Putting the dedup table on a Special vDev, for example, four SSDs in RAIDZ2, will the dedup table continue on the data HDDs?

Arwen · April 11, 2025, 3:15am

Yes, because L2ARC is not redundant.

No, putting the De-Dup table on a Special vDev will prevent it from being in the data HDDs.

Further, it is my understanding, you can NOT have Special vDevs in RAID-Zx anything. Or dRAID. Special vDevs are limited to Mirrors only, (or single disk Stripe, which is of course not recommended). You CAN have multiple Special vDevs, potentially for different purposes.

One last comment. Special vDevs are not the end all perfect solution. When they get full, writes will then continue on regular data vDevs. This is better than the old *nix file systems that had limited I-Node counts, which had to be tuned at file system creation. Thus, a file system intended for tiny files must be created to support such, because the default was not good enough. ZFS does not have that limitation.

I may be wrong on some of the details, so again, lots of research is needed.

GregHouse · April 11, 2025, 7:15pm

How much space does dedup table need? What is the size of the dedup table?

Arwen · April 11, 2025, 9:30pm

Sorry, I don’t know individual entry size.

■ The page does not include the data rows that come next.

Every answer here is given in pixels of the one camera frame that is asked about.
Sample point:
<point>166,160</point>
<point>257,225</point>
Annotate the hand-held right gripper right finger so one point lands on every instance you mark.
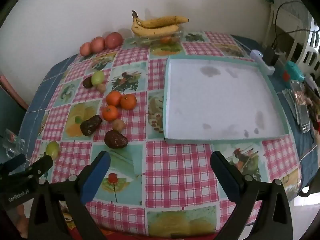
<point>225,177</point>

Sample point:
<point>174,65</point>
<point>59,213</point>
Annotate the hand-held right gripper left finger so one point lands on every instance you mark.
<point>96,177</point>

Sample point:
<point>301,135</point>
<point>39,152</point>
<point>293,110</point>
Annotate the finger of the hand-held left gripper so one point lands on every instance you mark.
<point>13,160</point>
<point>40,166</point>

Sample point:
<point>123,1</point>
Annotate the small brown kiwi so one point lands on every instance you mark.
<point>101,88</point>
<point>118,125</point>

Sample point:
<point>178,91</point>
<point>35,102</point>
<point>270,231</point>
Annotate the tangerine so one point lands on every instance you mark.
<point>128,101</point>
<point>113,98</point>
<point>110,113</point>

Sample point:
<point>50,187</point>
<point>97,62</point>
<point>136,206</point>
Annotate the white cardboard tray teal rim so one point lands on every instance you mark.
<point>212,105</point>

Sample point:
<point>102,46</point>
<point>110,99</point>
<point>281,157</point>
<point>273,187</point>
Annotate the person's left hand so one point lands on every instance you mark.
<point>22,220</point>

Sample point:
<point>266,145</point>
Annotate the clear plastic bottle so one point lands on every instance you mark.
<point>12,142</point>

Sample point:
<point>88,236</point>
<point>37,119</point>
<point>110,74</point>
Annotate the pink chair back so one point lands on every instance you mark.
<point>12,90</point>

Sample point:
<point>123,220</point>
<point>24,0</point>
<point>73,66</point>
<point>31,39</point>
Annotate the blue tiled tablecloth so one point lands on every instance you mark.
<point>53,72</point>

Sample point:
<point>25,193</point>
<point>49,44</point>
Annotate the clear acrylic stand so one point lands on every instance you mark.
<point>290,100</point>

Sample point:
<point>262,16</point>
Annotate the smartphone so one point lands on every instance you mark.
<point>301,105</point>

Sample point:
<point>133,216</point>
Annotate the pile of small trinkets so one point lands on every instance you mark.
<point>313,110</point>

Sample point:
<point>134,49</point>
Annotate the white power strip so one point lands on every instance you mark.
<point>260,61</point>

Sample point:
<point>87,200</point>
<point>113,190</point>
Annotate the small red apple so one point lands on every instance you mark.
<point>85,48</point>

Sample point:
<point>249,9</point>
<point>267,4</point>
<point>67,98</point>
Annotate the teal box red label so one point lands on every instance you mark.
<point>295,71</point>

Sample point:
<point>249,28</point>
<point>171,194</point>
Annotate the black charger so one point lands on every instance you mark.
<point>270,55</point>

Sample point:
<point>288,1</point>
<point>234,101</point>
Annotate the medium red apple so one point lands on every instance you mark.
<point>98,44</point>

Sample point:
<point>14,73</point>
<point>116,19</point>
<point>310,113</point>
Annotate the large red apple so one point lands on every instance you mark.
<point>113,40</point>

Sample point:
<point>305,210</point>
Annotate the clear plastic container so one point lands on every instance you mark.
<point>147,41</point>

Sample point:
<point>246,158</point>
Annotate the spotted yellow banana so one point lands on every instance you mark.
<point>152,32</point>
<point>162,21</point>

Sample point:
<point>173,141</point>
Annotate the white lattice chair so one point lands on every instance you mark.
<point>313,47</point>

But, the total De-Dup table size is directly related to the amount of entries it has. So dataset(s) with De-Dup enabled, and have few unique blocks, but lots of common blocks that are Du-Dupped, would have a small De-Dup table. (Unique blocks might have De-Dup table entries so that future writes can check if De-Dup is possible with that block. I don’t know that level of detail…)

Remember, ZFS De-Dup works on blocks, not files. A ZFS dataset with a block size of 64KBs, and a 256KB file, would have 4 chances for parts to be De-Dupped. But, that could also need 4 De-Dup table entries if all 4 x 64KB ZFS blocks were De-Dupped.

Yet, using dataset(s) with 1MB block size and a 1MB file with a single bit different from dozens of other 1MB files, would not be De-Duppable.

It is a trade off. Smaller dataset block sizes allow for a higher chance of De-Dupping. BUT, that then could require more, potential a lot more, De-Dup table entries.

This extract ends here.